PROBLEM STATEMENT — Look through the data below and show every line that includes "television".

TASK MATERIAL —
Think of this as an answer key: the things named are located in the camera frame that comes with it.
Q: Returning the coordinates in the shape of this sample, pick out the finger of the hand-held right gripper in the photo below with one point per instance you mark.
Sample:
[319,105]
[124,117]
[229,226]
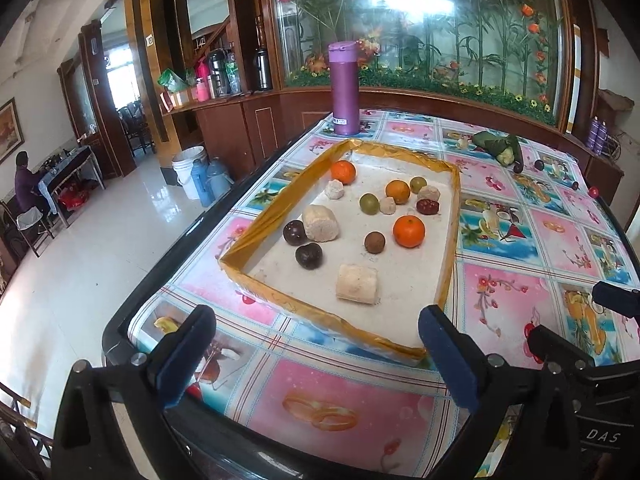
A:
[555,346]
[615,296]

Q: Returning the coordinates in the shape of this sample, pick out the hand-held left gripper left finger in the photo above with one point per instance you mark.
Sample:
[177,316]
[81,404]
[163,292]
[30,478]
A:
[185,357]

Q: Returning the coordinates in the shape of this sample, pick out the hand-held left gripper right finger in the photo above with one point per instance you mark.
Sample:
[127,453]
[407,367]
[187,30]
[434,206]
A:
[450,357]

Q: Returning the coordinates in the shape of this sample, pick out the white tray with yellow tape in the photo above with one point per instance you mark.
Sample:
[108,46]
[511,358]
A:
[415,280]

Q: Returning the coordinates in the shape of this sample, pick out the large sugarcane piece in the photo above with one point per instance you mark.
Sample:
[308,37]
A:
[357,284]
[321,223]

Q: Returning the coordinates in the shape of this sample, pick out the large orange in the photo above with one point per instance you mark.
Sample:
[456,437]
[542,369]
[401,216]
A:
[409,231]

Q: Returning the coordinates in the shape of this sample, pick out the brown round fruit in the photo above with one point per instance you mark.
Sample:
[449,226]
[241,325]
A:
[373,242]

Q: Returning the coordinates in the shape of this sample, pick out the red date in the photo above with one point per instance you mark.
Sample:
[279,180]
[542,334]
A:
[427,206]

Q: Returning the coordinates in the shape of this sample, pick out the green grape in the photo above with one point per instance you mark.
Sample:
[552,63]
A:
[417,184]
[369,203]

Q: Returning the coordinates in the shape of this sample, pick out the small yellowish orange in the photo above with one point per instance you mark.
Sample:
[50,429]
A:
[397,191]

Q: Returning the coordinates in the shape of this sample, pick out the medium orange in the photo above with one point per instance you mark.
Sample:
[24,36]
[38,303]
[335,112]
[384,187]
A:
[343,171]

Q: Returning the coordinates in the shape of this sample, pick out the black-edged table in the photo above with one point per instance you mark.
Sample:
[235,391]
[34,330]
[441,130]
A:
[117,340]

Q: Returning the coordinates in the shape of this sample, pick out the printed fruit tablecloth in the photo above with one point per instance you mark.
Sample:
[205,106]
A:
[350,395]

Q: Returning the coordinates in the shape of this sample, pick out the low wooden cabinet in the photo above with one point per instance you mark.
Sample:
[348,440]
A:
[600,175]

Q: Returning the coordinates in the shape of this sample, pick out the purple spray bottle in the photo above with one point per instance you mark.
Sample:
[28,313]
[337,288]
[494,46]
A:
[603,136]
[593,132]

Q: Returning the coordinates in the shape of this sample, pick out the blue thermos jug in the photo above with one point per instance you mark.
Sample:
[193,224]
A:
[219,177]
[200,185]

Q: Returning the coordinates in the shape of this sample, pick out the wooden railing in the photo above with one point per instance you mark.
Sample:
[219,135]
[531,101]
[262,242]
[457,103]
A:
[20,440]

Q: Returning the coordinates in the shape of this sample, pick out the white bucket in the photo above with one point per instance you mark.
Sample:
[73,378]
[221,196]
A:
[187,170]

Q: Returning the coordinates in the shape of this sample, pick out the green leafy vegetable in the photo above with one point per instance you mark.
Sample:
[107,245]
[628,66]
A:
[492,145]

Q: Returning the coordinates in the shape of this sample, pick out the red bag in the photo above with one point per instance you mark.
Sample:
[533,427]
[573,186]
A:
[75,195]

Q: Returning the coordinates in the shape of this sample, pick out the metal chair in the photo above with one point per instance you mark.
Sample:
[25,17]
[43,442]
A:
[27,221]

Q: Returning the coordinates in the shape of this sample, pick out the dark desk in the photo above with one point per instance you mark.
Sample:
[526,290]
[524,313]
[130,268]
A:
[70,160]

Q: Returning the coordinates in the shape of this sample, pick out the dark wooden dining chair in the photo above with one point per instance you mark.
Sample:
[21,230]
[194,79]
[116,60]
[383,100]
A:
[135,132]

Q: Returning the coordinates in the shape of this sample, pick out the wooden sideboard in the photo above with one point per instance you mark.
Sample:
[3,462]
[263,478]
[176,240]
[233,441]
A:
[260,125]

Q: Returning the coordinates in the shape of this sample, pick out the pink bottle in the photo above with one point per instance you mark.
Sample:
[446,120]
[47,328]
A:
[202,89]

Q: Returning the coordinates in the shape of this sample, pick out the green bag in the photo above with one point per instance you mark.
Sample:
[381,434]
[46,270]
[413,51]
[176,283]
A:
[171,80]

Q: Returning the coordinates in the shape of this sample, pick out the purple thermos bottle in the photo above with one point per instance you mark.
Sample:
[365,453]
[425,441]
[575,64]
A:
[343,90]

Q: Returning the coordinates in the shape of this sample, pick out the black silver thermos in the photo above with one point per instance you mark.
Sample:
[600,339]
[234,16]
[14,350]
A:
[217,67]

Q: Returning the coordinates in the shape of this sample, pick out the dark thermos flask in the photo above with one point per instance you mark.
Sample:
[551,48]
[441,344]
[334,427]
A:
[262,70]

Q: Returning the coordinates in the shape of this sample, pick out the glass panel with artificial flowers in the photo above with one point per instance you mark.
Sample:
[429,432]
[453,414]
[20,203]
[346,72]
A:
[425,35]

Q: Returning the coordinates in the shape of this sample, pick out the framed wall painting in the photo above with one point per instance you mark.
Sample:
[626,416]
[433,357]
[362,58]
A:
[10,130]

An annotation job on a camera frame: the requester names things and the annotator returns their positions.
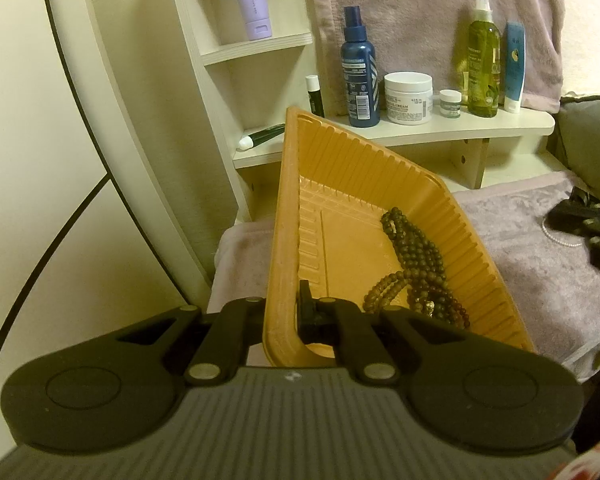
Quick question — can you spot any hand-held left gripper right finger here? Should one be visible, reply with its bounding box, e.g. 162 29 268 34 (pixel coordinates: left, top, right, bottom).
297 280 482 386

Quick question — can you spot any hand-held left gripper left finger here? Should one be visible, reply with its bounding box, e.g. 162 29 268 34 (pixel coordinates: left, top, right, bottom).
114 297 267 387

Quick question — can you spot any black wristwatch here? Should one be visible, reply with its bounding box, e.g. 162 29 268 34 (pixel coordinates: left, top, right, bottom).
547 187 600 233

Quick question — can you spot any white pearl necklace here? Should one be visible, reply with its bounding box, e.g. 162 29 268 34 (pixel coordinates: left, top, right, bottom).
542 217 586 248

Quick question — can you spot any orange plastic tray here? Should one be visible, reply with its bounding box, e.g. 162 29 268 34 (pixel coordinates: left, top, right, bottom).
262 106 536 368

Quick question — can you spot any brown wooden bead necklace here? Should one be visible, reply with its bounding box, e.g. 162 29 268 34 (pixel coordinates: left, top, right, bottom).
362 269 408 313

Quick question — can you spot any dark bead necklace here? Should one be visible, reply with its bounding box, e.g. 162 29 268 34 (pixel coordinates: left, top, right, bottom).
380 206 448 286

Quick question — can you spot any amber bead bracelet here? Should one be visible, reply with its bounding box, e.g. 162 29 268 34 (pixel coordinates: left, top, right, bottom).
407 280 473 332

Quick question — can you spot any mauve plush blanket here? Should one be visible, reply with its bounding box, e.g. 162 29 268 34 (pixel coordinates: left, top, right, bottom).
207 170 600 383

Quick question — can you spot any grey green cushion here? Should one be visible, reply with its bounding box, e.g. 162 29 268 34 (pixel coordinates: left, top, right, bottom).
557 94 600 196

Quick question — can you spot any blue white tube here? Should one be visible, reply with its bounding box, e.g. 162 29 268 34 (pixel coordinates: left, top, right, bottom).
502 21 526 113

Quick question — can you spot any black tube white cap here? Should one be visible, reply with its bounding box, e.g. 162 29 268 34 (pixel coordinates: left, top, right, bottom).
236 124 286 152

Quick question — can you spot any small white green jar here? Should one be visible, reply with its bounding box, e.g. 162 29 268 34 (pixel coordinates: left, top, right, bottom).
439 89 463 119

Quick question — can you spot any cream corner shelf unit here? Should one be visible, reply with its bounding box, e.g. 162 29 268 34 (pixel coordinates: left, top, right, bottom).
165 0 556 221

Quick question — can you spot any green spray bottle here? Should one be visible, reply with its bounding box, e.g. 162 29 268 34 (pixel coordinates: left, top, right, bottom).
466 0 502 118

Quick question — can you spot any red white printed cloth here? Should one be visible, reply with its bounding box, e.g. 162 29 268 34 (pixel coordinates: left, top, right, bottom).
545 440 600 480

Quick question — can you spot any small black white stick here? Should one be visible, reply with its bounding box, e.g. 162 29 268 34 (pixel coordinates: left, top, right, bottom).
305 75 326 118

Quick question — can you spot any cream curved panel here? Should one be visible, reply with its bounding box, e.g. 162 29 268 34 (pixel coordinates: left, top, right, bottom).
40 0 246 311

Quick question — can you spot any large white cream jar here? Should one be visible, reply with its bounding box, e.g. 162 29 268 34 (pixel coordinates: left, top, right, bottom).
384 72 434 126

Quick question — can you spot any blue spray bottle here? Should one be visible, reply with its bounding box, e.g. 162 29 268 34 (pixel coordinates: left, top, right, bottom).
340 6 381 128

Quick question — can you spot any mauve hanging towel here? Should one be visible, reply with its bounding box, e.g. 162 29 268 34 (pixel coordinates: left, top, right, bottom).
307 0 566 111

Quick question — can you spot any purple tube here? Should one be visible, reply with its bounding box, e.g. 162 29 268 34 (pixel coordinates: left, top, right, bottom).
225 0 273 41

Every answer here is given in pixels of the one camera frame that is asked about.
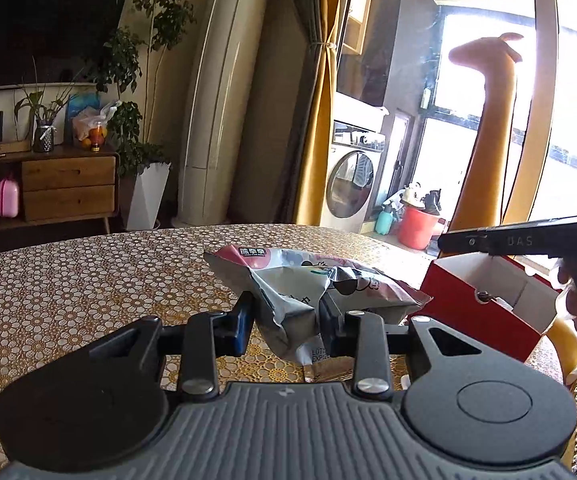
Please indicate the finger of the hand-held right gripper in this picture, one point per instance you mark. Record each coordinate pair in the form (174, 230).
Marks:
(498, 241)

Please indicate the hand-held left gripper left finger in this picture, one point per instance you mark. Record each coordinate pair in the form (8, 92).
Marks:
(242, 327)

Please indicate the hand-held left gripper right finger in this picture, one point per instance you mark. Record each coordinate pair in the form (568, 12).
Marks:
(326, 331)

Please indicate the pink silver snack packet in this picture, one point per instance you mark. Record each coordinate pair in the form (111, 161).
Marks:
(298, 290)

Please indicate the white sunglasses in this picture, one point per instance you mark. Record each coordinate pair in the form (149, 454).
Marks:
(484, 297)

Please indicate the red cardboard box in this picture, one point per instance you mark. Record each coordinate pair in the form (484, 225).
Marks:
(468, 320)

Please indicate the patterned tablecloth desktop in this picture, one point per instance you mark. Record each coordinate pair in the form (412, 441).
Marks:
(93, 280)

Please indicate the black spray bottle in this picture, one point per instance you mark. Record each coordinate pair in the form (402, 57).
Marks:
(432, 202)

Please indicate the red bucket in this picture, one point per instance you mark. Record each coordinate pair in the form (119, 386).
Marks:
(418, 227)

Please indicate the green spray bottle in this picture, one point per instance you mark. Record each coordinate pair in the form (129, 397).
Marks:
(386, 220)

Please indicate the brown giraffe figure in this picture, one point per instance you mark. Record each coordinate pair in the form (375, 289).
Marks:
(493, 125)

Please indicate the yellow chair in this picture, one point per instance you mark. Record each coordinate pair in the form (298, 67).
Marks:
(566, 355)

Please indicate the washing machine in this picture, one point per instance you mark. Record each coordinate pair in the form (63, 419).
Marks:
(351, 180)

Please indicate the white planter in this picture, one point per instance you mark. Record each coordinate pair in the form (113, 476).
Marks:
(146, 195)

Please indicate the grey curtain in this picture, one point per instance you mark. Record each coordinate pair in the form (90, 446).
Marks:
(268, 135)

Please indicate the yellow curtain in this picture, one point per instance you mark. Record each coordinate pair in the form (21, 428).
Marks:
(321, 135)

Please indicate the wooden television cabinet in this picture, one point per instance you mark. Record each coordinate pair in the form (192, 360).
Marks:
(68, 187)

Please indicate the standing air conditioner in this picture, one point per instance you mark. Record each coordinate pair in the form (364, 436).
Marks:
(223, 95)

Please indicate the plastic bag of fruit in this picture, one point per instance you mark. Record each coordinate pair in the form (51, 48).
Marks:
(93, 127)

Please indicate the pink case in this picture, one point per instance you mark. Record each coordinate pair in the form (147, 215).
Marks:
(7, 197)

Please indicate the grass plant in vase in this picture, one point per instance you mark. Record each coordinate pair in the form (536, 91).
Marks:
(43, 135)

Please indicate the blue box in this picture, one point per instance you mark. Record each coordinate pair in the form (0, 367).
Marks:
(76, 105)

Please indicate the tall green houseplant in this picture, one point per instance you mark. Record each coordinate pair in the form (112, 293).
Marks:
(158, 15)

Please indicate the black television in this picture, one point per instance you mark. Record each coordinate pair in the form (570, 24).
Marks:
(43, 25)

ANSWER SECTION —
Please indicate the wooden television cabinet in this picture, one point per instance you mark. Record each coordinate pair in the form (192, 360).
Please indicate the black television in this picture, one point per instance you mark. Record each coordinate pair in the form (570, 24).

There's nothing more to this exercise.